● **EXERCISE GOAL**
Sort through the material below and copy each line with "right".

● **RAW DATA**
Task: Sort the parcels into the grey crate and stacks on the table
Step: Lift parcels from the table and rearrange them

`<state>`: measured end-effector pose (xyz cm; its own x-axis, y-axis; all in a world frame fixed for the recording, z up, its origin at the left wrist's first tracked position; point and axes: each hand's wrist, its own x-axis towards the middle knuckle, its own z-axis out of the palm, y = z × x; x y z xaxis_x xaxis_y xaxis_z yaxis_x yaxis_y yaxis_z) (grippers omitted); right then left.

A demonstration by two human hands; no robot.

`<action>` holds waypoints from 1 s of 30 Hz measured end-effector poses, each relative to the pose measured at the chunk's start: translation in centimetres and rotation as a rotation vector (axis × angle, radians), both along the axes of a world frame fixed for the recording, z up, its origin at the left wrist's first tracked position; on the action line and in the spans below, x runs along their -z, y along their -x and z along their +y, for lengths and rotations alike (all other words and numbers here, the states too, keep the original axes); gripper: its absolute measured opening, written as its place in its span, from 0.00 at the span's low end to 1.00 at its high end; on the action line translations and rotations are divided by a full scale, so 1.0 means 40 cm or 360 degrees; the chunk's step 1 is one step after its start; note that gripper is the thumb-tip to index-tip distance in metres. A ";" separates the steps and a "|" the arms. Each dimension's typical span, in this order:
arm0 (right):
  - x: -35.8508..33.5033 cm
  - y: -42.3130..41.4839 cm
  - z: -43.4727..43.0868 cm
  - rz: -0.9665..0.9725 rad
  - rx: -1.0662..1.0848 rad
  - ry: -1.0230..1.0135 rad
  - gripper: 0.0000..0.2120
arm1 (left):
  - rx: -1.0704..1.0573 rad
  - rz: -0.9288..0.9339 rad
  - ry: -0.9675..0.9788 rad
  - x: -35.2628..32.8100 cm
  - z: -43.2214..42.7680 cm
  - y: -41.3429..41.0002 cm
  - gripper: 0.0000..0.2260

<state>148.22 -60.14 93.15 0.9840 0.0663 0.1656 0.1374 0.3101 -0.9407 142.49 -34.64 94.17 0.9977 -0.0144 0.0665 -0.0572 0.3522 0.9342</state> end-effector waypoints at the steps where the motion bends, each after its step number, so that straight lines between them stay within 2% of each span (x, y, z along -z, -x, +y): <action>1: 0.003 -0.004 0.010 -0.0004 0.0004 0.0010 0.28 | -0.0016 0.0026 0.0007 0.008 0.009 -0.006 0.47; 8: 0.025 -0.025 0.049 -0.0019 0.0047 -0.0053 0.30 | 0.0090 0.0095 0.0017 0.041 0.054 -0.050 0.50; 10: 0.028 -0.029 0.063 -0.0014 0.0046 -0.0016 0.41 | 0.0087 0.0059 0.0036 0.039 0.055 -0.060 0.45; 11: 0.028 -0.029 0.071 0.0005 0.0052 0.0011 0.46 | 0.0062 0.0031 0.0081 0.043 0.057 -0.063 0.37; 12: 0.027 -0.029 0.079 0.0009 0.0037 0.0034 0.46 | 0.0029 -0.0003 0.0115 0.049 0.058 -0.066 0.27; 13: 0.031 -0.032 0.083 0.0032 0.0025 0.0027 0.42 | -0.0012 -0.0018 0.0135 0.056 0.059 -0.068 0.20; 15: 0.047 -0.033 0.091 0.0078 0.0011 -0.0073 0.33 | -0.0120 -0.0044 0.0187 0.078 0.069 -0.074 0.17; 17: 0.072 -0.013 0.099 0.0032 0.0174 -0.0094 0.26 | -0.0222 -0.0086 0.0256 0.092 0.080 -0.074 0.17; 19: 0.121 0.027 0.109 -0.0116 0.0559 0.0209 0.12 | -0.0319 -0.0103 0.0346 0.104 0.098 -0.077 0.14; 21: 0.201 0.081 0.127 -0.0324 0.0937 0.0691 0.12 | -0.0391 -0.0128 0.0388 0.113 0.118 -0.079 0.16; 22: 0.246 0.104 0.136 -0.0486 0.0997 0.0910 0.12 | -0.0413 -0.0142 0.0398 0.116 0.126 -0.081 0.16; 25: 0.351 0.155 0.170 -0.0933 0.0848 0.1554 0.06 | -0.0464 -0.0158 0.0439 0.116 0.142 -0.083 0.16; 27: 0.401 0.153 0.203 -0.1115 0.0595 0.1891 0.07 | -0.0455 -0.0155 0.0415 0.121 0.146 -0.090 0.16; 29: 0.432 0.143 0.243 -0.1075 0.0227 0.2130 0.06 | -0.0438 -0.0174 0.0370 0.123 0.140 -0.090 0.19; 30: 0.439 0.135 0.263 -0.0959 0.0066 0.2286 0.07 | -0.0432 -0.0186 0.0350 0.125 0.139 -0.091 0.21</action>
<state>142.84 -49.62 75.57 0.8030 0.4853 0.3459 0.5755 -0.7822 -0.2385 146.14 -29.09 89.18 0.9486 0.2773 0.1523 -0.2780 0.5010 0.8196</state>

● **SOLUTION FOR THIS EXERCISE**
`<state>`: measured end-effector pose (xyz cm; its own x-axis, y-axis; all in a world frame fixed for the recording, z up, its origin at the left wrist's first tracked position; point and axes: each hand's wrist, its own x-axis towards the middle knuckle, its own z-axis out of the palm, y = z × x; x y z xaxis_x xaxis_y xaxis_z yaxis_x yaxis_y yaxis_z) (grippers omitted); right then left.
arm0 (right):

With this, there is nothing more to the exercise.